Это бремя для девичьей головки,
Горесть для сердца
На всякие заботы.
Веночек мой,
Зеленый мой,
Легок на голове,
Веселись, сердце,
Нет пока никаких забот
Затем подружки взяли Вайву под руки и перевели в дальнюю полутемную комнату. Здесь ее посадили на перевернутую, опрокинутую вверх дном квашню, еще раз расчесали длинные волосы. Посаженная мать Вайвы соседка Юрате взяла локон над левым ухом, продела его в одно из поданных подружками колец. Посаженный отец сосед с другой стороны селения Китундас поджег конец локона восковой свечой. Затем то же самое они совершили с правой стороны головы Вайвы, после спереди надо лбом и сзади на затылке. Мать невесты Аутра бережно приняла из рук отца, Йонаса, большую деревянную тарелку с куском хлеба и кубок пива и поставила их Вайве на колени. Последняя еда из дома, так-то, дочка!

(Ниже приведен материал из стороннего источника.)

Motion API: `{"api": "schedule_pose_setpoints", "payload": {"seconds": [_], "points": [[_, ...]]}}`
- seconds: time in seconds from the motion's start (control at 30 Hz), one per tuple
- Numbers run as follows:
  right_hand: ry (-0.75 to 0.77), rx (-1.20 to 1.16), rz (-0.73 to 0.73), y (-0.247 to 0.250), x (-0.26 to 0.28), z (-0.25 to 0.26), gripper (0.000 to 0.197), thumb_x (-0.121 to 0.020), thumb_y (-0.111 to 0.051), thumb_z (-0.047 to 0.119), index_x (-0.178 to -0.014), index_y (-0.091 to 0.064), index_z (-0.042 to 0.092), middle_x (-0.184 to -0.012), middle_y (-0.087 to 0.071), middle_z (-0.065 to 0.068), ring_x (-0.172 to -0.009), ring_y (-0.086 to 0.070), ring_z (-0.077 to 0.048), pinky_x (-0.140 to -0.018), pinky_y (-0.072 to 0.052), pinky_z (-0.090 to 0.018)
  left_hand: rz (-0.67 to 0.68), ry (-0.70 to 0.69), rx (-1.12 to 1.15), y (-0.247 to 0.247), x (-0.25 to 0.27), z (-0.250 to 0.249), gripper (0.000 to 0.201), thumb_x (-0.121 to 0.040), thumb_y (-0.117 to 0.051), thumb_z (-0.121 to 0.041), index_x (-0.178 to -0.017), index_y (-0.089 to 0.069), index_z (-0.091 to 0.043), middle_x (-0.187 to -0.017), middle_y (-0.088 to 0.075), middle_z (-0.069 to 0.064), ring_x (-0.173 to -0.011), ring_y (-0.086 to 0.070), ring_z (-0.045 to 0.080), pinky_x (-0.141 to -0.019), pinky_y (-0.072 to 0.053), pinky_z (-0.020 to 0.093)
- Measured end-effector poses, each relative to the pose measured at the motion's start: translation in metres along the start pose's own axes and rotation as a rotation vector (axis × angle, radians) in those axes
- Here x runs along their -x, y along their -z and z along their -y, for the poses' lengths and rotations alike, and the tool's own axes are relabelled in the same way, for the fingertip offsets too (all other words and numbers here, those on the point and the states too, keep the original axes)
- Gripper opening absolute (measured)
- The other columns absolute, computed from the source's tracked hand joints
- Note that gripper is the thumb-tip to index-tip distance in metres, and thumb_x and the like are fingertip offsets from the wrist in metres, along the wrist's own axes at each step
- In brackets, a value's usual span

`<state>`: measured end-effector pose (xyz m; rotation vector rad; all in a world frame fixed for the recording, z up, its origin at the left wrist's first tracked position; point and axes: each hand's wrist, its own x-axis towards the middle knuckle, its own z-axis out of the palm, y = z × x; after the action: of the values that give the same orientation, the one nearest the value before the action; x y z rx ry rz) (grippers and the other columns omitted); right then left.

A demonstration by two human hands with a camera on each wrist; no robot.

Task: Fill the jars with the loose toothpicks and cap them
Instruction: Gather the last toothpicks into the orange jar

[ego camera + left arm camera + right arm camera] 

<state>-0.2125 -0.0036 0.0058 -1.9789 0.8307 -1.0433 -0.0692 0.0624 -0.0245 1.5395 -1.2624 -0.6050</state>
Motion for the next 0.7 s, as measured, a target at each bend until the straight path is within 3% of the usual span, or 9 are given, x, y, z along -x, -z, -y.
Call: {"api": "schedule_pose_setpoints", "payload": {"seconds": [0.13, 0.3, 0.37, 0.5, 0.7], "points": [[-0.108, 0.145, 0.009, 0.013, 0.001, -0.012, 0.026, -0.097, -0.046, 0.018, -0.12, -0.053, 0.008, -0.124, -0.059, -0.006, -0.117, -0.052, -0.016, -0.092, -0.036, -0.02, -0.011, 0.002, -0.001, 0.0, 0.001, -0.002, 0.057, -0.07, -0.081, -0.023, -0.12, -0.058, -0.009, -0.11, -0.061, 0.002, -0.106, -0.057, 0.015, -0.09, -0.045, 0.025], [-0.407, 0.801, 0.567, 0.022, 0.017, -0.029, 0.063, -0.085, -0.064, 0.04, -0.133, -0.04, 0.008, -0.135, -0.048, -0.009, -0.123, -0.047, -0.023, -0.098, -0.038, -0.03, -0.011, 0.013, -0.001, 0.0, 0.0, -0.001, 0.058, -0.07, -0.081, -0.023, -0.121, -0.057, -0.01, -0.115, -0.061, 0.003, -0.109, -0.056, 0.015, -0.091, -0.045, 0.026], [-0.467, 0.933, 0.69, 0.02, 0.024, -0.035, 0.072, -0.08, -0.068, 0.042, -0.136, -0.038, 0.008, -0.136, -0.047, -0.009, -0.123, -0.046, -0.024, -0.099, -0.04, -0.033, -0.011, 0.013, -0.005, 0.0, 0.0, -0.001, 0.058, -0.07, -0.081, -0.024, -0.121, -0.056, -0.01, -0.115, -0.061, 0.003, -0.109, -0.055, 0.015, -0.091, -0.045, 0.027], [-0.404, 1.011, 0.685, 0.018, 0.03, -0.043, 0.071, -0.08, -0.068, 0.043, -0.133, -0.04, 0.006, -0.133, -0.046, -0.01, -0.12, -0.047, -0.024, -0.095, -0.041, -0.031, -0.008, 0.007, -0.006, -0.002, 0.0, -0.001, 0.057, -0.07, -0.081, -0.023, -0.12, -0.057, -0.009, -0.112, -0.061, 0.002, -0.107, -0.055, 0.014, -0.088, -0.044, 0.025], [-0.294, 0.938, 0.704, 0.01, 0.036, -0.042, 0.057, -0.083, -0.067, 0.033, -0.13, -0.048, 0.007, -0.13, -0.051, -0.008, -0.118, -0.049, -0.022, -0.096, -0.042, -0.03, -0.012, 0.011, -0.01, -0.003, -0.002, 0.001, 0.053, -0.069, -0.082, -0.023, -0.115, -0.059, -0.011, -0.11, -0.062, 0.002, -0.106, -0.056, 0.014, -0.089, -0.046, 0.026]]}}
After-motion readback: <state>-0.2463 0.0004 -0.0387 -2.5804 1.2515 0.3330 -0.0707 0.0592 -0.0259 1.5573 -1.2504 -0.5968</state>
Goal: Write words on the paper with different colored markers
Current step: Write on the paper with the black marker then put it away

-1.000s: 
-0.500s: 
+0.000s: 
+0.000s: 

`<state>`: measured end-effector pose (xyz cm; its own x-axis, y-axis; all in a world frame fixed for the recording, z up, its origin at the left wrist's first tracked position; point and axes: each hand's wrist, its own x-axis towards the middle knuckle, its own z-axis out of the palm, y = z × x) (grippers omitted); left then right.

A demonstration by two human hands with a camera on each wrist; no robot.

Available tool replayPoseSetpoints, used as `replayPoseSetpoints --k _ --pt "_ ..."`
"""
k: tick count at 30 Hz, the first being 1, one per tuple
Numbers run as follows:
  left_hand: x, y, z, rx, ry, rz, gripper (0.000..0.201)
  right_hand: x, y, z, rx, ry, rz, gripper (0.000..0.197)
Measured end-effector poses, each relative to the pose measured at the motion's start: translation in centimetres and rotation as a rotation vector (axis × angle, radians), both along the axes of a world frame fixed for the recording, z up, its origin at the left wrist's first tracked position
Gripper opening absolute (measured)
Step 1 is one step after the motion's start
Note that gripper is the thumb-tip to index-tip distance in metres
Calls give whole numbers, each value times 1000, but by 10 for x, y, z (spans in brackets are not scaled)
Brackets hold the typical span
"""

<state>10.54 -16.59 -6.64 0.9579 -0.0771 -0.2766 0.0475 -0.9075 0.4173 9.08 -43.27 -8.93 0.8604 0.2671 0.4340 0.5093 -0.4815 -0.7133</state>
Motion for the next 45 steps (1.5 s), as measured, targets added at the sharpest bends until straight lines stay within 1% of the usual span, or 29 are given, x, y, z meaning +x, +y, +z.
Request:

Юрате взяла Китундаса за руку и пошла противусолонь сидящей невесты, за ними попарно двинулись все находившиеся в комнате гости. Обходя вокруг Вайвы, мужчины бросали в кубок по монете, а женщины накрыли новобрачную куском белого полотна чтоб построила наутро для будущего мужа рубаху летнюю без рукавов. Шествие завершилось, Вайва поднялась с квашни, обнесла ее посолонь тарелкой и кубком, затем положила хлеб на стол на завтрак мужу, а пиво вылила на порог чтоб не переступало оно более порога, проклятущее! Хотя и показалось каких-то пару часов назад Вайве оно очень вкусным
До начала самого свадебного обряда оставалось еще часа три, как казалось Федору с Вайвой, целая вечность. Но Лукоте Валимантайтис, жрец-швальгон, приглашенный для совершения свадебного обряда, отчего-то куда-то заторопился. Незаметно выскользнув за ограду полевого стана, он поправил на себе одежду, перехватил поудобнее длинный вычурный посох и скорым шагом направился, постоянно оглядываясь не заметит ли кто, в сторону неприметного, на первый взгляд, болотистого леска неподалеку от тракта, что вел к деревне Кесгайлы.
У Лукоте была еще одна забота, заняться которой следовало немедленно и лучше бы до свадьбы.
ГЛАВА 2
Господин! Господин! Да чтоб Лайма* от тебя совсем отвернулась и отпрыгнула
Голос во сне казался Пелюше знакомым, но чересчур далеким и тоскливым. Нынешняя ночь выдалась, пожалуй, чересчур бурной даже для знатного здоровья мелкого литовского князька, к множеству которых прямым образом принадлежал вышепоименованный. Пелюша попытался освободиться от непривычно тяжкого и какого-то откровенно муторного сновидения, в котором его зачем-то оседлал некто донельзя страшный, своею препротивной личиной напоминавший Велняс его знает, кого он напоминал, может, и самого Велняса?!
Несмотря на свою достаточно бурную жизнь, лично повидаться с Велнясом Пелюше доселе не доводилось а может быть, и к лучшему, что так. По крайней мере, князьку этого никоим образом не хотелось, и свидания такого рода он никогда не добивался. Доставало на его не такой уж длинный пока век разнообразных прелестниц, не хватало еще особами пола мужеского увлечься спаси от такого греха Перкунас! Вот и вчера подцепил Пелюша, кажется, в одном из трактиров славного города Новогрудка молоденькую дочку бортника. Как там ее звали забавно? А, Юманте, что значит «проницательная»!